PROTECTING THE SUBSTANTIVE DUE PROCESS RIGHTS OF IMMIGRANT DETAINEES: USING COVID-19 TO CREATE A NEW ANALOGY.

AuthorQuinde, Liamarie

INTRODUCTION 371 I. SITUATING DETAINED IMMIGRANTS IN CURRENT LAW 373 A. The Writ of Habeas Corpus and Its Application in 374 Immigration Law B. Analysis of the Circuit Split on the Appropriate Use of 378 Habeas Corpus 1. Camp 1: Very Limited Access to Habeas for Prisoners 379 2. Camp 2: Habeas Can be Accessed Based on the Remedy 381 Sought 3. Camp 3: Conditions of Confinement Claims are Cognizable 383 Under Habeas C. COVID-19 Specific Cases 383 II. IDENTIFYING AND CHALLENGING HIDDEN RATIONALES 387 A. Avoiding Excessive Prisoner Litigation 388 B. The Effect of Preconceived Guilt and Lacking the Right to 391 Remain 1. Federal District Courts May Assume the Guilt of 391 Immigrant Detainees 2. Release of Immigrant Detainees Frustrates 393 III. POTENTIAL CONSEQUENCES AND A NEW APPROACH 395 A. The Dangers of Overcorrecting 396 B. A Better Analogy: Pretrial Detention 399 CONCLUSION 404 INTRODUCTION

Immigration detention is a form of civil detention that provides immigrant detainees constitutional protections against conditions that amount to punishment. (1) However, life-threatening conditions within immigration detention centers are a growing phenomenon that dramatically worsened during the COVID-19 pandemic. (2) According to a CNN tally of Immigration and Customs Enforcement (ICE) data, twenty-one individuals died in ICE custody in 2020. (3) Although only nine of those deaths were linked to COVID-19, (4) the number of total deaths in 2020 was nearly triple the number of deaths reported in 2019 and the highest annual death toll in fifteen years, even though the detained population had dropped by a third since 2019. (5) As necessitated by the rate at which COVID-19 spread within ICE detention facilities, (6) immigrant detainees filed a mounting number of habeas petitions beginning in March 2020 arguing that release from detention was the only remedy sufficient to protect themselves from severe harm or death. (7)

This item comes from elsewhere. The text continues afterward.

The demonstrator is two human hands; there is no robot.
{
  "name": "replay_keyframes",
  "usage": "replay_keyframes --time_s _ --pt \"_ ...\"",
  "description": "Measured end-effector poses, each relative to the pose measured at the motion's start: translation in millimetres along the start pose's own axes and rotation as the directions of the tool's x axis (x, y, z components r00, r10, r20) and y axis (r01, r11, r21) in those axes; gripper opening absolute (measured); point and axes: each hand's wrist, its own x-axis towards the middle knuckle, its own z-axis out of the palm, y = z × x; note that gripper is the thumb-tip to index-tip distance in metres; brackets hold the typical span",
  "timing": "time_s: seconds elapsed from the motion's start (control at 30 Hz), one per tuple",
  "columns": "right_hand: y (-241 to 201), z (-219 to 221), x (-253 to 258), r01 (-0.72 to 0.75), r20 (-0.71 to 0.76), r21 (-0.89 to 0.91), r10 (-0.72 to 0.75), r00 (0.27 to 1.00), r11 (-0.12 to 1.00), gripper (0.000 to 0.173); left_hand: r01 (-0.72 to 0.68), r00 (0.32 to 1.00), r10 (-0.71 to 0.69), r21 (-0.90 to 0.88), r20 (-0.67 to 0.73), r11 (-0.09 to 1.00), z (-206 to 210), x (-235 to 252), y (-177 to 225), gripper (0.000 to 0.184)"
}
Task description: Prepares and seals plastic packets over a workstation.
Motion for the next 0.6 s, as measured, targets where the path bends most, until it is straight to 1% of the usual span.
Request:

Writs of habeas corpus traditionally provide a remedy to individuals in custody who want to challenge the legality of their detention. (8) Yet several federal courts denied immigrant detainee habeas petitions during the COVID-19 pandemic, reasoning that the writ of habeas corpus is only appropriate where immigrant detainees also challenge their underlying immigration charges by arguing that the federal government "has no lawful basis to detain the petitioner" in the first place. (9) These courts reasoned that immigrant petitions for release during the COVID-19 pandemic were conditions of confinement claims which should instead be brought as civil rights actions. (10) This distinction derives from a long-standing circuit split that requires criminally incarcerated prisoners to use different procedural vehicles depending on whether the individual challenges their detention, its duration, or the conditions of their confinement. (11) However, the typical remedy for civil rights actions is damages, which is an insufficient remedy for immigrant detainees seeking release. (12)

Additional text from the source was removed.